- Promotional film poster
- Directed by: Daniel Knudsen
- Written by: Daniel Knudsen
- Produced by: Mark A. Knudsen Michelle Knudsen Tel K. Ganesan G.B. Thimotheose
- Starring: Courtney Mathews Aaron Noble Nepoleon Duraisamy Sheena Monnin Robert Laenen Daniel Knudsen Drew Jacobs Tim Kaiser
- Music by: Sean Anthony Kisch
- Production company: Crystal Creek Media
- Distributed by: Crystal Creek Media Kyyba Films
- Release date: December 2, 2019;
- Running time: 93 minutes
- Country: United States
- Language: English

= Christmas Coupon =

Christmas Coupon is a 2019 American romantic holiday film written and directed by Daniel Knudsen. Produced by Crystal Creek Media, the film's plot follows a figure skater who falls in love with a hockey player.

== Plot ==
The movie follows Alison Grant who is a former figure skating champion. She is now teaching ice skating lessons to children at a local rink. However, her boss cancels her classes for not bringing in enough students. After being let go by the rink, Alison starts out on her own by teaching skating lessons on a friend’s pond. Alison and her nieces hand out Christmas coupons for the new class to bring in students. One of the girls who joins brings her uncle Ivan to class with her. Ivan was Alison’s old high school sweetheart who left her years before when he received an offer to play major league hockey. Initially the two are at odds with each other, but after the cold reunion passes they start to become friends again. Eventually they rekindle their relationship and fall in love.

== Cast ==

Producer, Tel K. Ganesan, uncredited, appears as a man talking with Agent Kumar at the beginning of the film.

== Production ==
Courtney Mathews and Aaron Noble star in the lead roles. Mathews plays former figure skating champion Alison Grant and Noble plays the hockey player Ivan Hall. Former Miss Pennsylvania Sheena Monnin co-stars in Christmas Coupon. It is the second American film that Indian actor Napoleon was a part of. Napoleon plays Ivan Hall’s major league sports agent in the film. Christmas Coupon includes a performance of “It’s Christmas Time Again” by Broadway singer Tom Rhoads. It also includes additional original soundtrack songs performed by Drew Jacobs and Yasmeen Suri.

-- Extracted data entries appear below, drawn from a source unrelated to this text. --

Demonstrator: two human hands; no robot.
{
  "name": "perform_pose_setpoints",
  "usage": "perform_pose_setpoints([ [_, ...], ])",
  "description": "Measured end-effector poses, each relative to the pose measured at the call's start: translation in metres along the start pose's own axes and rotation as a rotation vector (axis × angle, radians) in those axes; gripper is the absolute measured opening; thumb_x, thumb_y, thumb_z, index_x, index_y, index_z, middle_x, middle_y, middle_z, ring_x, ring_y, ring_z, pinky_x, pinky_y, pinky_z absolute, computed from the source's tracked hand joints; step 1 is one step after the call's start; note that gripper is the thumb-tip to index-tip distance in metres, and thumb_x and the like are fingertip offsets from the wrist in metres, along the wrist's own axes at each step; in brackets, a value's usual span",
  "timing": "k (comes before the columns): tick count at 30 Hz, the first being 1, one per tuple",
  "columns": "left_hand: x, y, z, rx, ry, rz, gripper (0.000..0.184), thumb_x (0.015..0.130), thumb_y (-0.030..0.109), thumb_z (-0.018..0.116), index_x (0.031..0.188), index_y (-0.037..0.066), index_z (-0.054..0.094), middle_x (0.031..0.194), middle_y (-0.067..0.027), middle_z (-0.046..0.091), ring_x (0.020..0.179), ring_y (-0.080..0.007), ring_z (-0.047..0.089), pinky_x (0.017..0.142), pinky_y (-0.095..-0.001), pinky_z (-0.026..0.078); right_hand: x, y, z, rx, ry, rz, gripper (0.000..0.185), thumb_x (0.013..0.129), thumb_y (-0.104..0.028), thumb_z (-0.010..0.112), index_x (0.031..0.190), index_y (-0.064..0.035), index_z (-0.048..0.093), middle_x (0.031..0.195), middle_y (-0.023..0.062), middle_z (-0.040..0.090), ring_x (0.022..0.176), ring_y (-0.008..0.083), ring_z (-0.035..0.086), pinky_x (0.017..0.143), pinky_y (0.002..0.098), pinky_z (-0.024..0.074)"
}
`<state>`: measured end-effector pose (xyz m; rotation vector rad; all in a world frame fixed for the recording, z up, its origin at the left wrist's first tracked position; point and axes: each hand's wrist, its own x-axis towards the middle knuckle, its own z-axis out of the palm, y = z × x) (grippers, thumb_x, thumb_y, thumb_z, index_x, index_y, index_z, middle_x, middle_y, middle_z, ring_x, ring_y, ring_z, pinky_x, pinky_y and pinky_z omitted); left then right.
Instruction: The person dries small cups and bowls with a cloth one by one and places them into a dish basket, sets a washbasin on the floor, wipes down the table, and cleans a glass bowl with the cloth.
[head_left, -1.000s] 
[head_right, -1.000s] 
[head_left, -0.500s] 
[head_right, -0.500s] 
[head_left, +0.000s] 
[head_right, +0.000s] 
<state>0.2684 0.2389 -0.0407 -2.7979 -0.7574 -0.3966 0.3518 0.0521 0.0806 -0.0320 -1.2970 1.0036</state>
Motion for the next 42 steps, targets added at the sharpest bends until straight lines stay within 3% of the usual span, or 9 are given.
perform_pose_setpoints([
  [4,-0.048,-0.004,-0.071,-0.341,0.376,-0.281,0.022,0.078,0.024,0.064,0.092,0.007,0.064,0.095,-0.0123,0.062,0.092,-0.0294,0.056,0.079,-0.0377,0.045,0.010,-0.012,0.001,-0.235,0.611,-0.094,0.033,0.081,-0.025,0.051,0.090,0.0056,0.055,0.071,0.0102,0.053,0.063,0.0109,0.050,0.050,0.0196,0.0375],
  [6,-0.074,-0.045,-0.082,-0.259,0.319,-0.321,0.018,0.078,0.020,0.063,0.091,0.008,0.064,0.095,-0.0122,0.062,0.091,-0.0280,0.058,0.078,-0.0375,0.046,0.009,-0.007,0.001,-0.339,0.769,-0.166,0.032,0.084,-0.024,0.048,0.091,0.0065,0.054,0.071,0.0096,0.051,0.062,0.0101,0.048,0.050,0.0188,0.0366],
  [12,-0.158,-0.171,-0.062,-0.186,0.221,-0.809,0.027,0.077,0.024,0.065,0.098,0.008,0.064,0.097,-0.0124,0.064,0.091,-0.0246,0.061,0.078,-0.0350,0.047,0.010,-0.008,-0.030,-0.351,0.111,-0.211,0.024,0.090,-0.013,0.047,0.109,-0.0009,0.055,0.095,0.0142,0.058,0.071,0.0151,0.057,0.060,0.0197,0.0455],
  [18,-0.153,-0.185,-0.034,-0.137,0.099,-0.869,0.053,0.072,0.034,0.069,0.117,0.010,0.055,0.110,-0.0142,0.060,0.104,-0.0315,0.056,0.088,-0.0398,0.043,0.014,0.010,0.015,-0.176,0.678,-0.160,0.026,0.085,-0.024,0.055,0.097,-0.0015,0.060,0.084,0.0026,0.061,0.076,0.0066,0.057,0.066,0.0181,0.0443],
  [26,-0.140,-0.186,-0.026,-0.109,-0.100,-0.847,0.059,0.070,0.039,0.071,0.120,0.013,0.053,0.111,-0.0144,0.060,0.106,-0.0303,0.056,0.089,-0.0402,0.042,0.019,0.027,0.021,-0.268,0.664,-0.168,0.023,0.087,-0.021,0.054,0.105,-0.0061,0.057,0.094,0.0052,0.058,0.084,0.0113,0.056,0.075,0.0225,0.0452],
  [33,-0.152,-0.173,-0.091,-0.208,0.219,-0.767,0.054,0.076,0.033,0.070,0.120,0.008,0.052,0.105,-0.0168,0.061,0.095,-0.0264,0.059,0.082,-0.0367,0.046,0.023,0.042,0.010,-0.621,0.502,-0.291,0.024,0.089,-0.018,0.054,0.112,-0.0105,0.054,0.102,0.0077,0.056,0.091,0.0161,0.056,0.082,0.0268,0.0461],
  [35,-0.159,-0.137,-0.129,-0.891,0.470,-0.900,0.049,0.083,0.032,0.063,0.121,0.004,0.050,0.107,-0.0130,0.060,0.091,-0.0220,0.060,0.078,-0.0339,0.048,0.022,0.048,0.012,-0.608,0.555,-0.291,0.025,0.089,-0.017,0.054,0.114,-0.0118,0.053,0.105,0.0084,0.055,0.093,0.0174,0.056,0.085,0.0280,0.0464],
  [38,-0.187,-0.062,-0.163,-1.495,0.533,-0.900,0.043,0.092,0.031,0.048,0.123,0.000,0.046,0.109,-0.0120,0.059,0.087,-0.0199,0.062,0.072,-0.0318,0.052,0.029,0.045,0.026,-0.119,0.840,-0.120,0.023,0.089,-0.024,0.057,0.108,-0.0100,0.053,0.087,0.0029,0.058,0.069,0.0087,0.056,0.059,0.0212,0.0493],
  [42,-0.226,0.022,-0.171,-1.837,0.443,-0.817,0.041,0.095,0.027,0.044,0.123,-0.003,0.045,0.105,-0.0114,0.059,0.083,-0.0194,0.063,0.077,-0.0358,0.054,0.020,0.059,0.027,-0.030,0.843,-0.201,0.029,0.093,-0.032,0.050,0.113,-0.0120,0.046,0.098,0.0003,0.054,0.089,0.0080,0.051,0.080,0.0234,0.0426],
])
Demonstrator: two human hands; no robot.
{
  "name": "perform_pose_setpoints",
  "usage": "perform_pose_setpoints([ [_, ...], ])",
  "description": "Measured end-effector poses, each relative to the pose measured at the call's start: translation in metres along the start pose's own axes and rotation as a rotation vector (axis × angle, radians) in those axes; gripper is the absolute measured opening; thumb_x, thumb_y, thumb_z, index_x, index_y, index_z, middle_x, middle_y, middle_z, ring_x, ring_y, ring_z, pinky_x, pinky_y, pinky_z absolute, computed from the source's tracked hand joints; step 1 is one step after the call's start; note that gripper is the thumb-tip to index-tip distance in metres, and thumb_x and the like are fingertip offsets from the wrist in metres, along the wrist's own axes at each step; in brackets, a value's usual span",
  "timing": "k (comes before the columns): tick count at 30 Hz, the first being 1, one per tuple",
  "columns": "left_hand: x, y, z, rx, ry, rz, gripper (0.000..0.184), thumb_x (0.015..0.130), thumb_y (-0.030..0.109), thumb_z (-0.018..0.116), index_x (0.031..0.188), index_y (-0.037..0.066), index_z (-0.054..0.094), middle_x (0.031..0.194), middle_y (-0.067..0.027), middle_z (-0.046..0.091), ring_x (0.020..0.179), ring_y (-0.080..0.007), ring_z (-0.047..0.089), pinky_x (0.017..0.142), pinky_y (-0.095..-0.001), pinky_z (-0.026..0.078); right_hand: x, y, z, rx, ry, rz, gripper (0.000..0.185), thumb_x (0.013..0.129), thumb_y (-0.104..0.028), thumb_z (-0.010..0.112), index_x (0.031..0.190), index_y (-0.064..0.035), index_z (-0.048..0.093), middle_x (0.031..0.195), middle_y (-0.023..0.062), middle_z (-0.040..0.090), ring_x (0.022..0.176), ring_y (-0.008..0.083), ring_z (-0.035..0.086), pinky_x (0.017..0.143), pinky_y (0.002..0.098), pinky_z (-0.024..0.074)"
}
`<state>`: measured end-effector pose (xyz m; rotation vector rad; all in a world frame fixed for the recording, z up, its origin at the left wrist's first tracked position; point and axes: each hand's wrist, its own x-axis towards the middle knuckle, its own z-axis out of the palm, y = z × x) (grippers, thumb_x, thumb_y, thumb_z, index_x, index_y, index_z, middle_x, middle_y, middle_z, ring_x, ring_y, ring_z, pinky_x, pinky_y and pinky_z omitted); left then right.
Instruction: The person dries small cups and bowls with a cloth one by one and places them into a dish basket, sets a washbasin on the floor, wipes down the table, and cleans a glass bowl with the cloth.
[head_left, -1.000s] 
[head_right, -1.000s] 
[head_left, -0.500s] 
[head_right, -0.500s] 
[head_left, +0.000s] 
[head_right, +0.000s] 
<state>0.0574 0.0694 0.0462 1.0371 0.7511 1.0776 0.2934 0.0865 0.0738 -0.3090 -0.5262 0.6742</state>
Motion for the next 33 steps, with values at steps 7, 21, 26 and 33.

Principal photography for Christmas Coupon took place around the holiday season in 2018. Various locations near Detroit, Michigan were used for filming such as Farmington Hills, Northville and Lake Orion.

== Release ==
Christmas Coupon is being distributed by Kyyba Films in India and East Asia and Crystal Creek Media in all other territories. A massive trailer launch event was held on June 29, 2019 in Chennai, India. The Dove seal of family approval was awarded to Christmas Coupon by the Dove Foundation. The movie was released on December 2, 2019 following a sold out premiere event near Detroit, Michigan.